What to work on
Word for word, please restate the line containing "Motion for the" and all the lines that follow it to the end of the data.

The data
━━━━━━━━━━

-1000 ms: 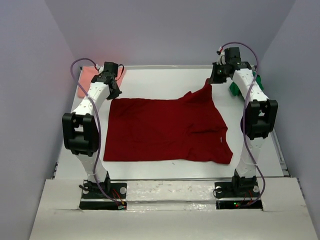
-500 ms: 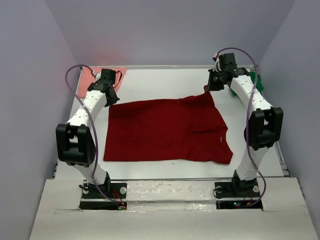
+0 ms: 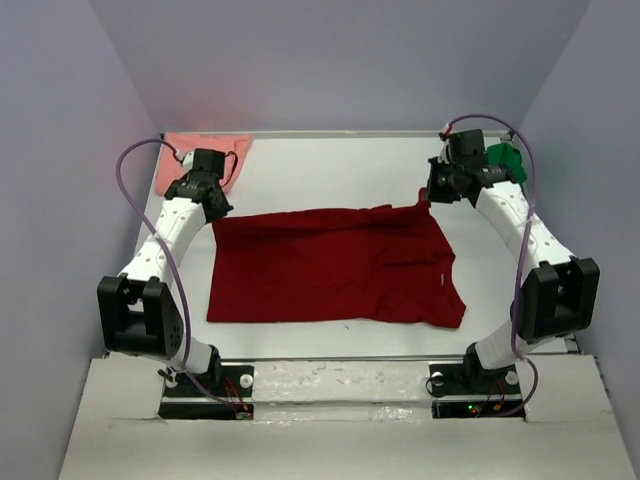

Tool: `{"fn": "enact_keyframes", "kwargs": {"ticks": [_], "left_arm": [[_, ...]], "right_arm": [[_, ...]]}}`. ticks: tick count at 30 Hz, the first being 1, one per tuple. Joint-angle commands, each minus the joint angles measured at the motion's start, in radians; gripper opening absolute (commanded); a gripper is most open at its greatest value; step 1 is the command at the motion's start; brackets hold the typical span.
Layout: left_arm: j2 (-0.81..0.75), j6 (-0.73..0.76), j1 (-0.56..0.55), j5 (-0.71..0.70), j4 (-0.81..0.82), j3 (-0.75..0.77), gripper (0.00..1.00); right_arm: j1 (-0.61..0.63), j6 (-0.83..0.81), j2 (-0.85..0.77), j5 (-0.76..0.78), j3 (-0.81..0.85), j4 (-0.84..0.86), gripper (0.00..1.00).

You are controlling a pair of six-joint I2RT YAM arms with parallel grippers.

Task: Fold and stack the t-shirts
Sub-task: Fold the tshirt

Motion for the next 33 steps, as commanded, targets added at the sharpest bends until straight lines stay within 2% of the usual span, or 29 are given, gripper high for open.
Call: {"fn": "enact_keyframes", "kwargs": {"ticks": [1, 7, 13, 24, 33], "left_arm": [[-0.072, 0.007, -0.004, -0.030, -0.014, -0.045, 0.00], [-0.129, -0.001, -0.004, -0.039, -0.006, -0.111, 0.00], [-0.160, -0.016, -0.004, -0.033, -0.026, -0.103, 0.00], [-0.178, -0.085, -0.011, -0.015, -0.078, -0.111, 0.00], [-0.183, -0.148, -0.040, -0.009, -0.118, -0.143, 0.00]], "right_arm": [[0.025, 0.029, -0.069, 0.055, -0.061, 0.028, 0.00], [0.036, 0.044, -0.193, 0.098, -0.116, -0.004, 0.00], [0.058, 0.056, -0.261, 0.123, -0.138, -0.047, 0.00], [0.079, 0.076, -0.335, 0.113, -0.196, -0.089, 0.00], [0.160, 0.124, -0.361, 0.149, -0.217, -0.116, 0.00]]}}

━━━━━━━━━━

Exercise output
Motion for the next 33 steps, as commanded, targets added at the sharpest bends until straight lines stay within 2% of the usual span, or 29 are given, gripper high for open.
Call: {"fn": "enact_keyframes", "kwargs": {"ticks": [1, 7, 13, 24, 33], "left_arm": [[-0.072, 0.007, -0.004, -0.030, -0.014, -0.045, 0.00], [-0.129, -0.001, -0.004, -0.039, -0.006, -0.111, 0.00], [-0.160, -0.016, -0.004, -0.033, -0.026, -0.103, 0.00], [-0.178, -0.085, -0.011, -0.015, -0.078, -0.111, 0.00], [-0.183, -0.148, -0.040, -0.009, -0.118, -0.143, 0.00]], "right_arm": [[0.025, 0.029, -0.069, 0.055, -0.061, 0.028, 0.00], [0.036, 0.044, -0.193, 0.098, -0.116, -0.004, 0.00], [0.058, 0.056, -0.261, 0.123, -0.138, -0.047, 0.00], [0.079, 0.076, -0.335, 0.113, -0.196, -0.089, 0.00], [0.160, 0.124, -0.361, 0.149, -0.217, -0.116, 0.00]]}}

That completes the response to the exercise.